Ransomware, data disclosure and malware-as-a-service on the Dark Web. 2/2

Analysing the victims of groups like Egregor (some of whose members were arrested in Ukraine in February 2021) reveals that ransomware operators do not just target big or world-renowned companies or institutions. While the victims do include major firms, attacks have also targeted medium-sized companies, such as a company in France’s Rhône-Alpes region with 340 employees and a Canadian logistics company with fewer than 60 employees.
Ransomware operators are simply opportunistic. The target’s economic profile ultimately matters little; it is the IT system’s vulnerability that determines the probability of attack. It is more profitable for hackers to target several small companies with weak protection than try to penetrate the highly protected systems of a company that understands the risks. Unfortunately, not everyone thinks about securing their information system, and not all companies can afford this protection.
Due to its ease of execution combined with an increase in intrusion points, ransomware has quickly become one of the most profitable types of attack. This method is very common on the dark web, with a constantly expanding attack surface and the development of the Malware-as-a-Service market.

Examples of Malware-as-a-Service offered by hackers on the dark web

ANSSI issues alerts but also makes recommendations.

This threat, which involves little effort but can be very profitable, has now become firmly embedded in the cyberthreat landscape.
In September 2020, ANSSI (French National Cybersecurity Agency) issued an alert about Emotet, a very widespread type of ransomware. The agency had noticed a resurgence in the number of French entities targeted by this malware. However, France was not the only country Emotet attacked, with New Zealand and Japan also among its victims.

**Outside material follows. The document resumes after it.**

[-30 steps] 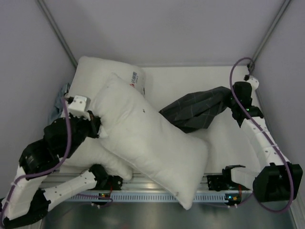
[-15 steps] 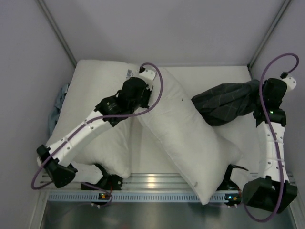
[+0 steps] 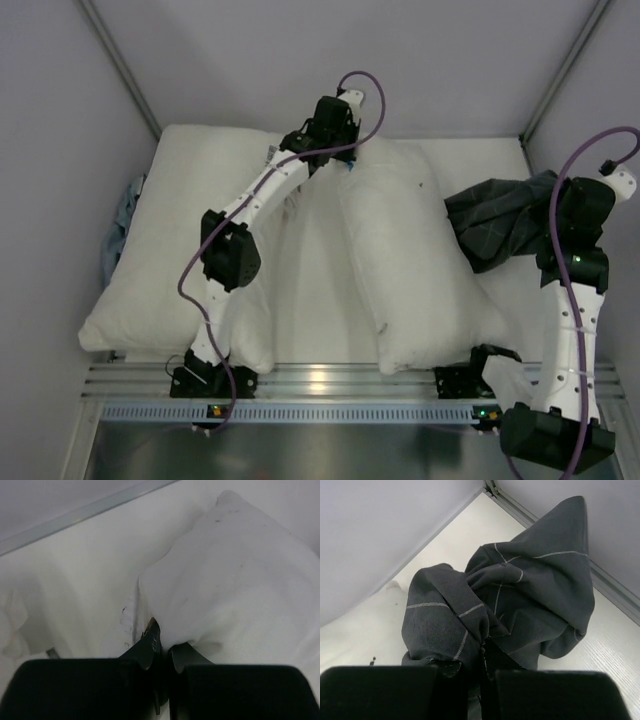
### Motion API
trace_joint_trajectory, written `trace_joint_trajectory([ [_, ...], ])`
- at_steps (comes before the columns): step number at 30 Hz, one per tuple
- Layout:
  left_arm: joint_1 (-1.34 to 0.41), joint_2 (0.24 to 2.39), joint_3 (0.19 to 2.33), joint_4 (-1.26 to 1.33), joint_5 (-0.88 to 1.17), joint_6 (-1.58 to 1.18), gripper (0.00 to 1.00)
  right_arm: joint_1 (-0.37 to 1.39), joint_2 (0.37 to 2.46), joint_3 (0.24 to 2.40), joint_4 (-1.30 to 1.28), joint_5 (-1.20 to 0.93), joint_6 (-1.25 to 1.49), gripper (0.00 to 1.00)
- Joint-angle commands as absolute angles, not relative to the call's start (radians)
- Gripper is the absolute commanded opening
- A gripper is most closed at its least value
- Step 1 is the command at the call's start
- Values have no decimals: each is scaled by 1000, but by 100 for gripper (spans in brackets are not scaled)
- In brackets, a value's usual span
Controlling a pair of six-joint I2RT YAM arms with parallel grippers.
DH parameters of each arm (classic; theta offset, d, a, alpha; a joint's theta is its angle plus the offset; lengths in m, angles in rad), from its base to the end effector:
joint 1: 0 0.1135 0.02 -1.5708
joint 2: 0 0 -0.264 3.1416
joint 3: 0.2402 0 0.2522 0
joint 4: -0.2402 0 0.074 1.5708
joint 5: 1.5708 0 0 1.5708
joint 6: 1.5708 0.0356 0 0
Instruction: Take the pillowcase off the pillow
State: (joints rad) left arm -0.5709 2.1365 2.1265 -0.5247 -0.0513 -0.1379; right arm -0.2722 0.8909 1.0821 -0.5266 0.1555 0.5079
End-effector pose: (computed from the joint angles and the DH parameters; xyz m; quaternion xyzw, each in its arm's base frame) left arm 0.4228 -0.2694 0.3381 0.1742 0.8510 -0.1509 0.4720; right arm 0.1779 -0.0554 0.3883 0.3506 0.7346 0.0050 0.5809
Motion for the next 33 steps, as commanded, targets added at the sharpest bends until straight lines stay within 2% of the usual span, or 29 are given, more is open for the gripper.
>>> trace_joint_trajectory([
  [1,-563,2253,2396,-466,103,-184,0,-296,888,1127,-538,175,497,0],
  [3,-549,2319,2507,-465,132,-199,0,-301,903,1123,-535,189,502,0],
  [5,-520,2322,2511,-457,156,-242,0,-302,923,1115,-535,202,502,0],
  [6,-511,2301,2475,-453,161,-258,4,-304,946,1098,-535,209,499,0],
  [7,-497,2281,2439,-445,167,-270,13,-305,956,1088,-532,212,496,0],
  [9,-486,2211,2355,-408,178,-301,37,-308,980,1036,-505,204,495,2],
  [10,-485,2186,2280,-400,178,-305,76,-308,988,1019,-494,192,491,22],
  [11,-483,2163,2249,-400,166,-305,97,-310,1012,1003,-483,175,474,35],
  [13,-483,2082,2147,-400,152,-313,99,-311,1052,991,-500,124,454,58],
  [15,-485,1999,2082,-400,152,-325,99,-296,1115,1021,-553,199,437,67],
  [18,-494,1893,1974,-399,161,-331,99,-258,1141,1075,-650,386,430,74],
  [20,-509,1841,1906,-400,164,-325,99,-227,1129,1094,-667,410,398,78],
  [23,-534,1744,1843,-400,209,-328,99,-221,1086,1109,-675,428,384,99],
  [29,-598,1492,1596,-393,204,-340,99,-212,1003,1118,-715,445,376,100],
  [33,-600,1329,1452,-364,216,-368,99,-206,963,1108,-719,328,379,99],
])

Discussions in a dark web forum about new targets (captured by our software)

Job offer from a user looking to use the coronavirus as a vector to spread the Emotet ransomware (captured by our software)

In addition to the alert issued in September 2020, on 29 October of the same year, the French National Cybersecurity Agency also published a study on Malware-as-a-Service using Emotet as an example. In this new trend, the cyberattack can simply be outsourced to a hacker, with no skills required. This “uberisation” of cyberattacks further increases existing threats. Now anyone with the means can hire a hacker. The jobs can range from compromising social media or email accounts to completely destabilising information systems.

Example of services to launch ransomware attacks that can be found on the dark web

“Typical” hacking services offered on the dark web

Although the network of hackers associated with the Emotet ransomware was dismantled in January 2021 , we have noticed that France remains a preferred target for hackers using this type of cyberattack. Hackers are taking advantage of the increase in attack vectors to create a real cyberattack marketplace. Not only has this become the most common type of cyberattack, but it has significant consequences for the victims.
We recommend utmost caution as the strongest form of prevention since hackers’ imagination seems to be limitless. ANSSI has also published a guide with many recommendations. Companies of all sizes and all employees must remain vigilant because these kinds of attacks rely on human error to succeed.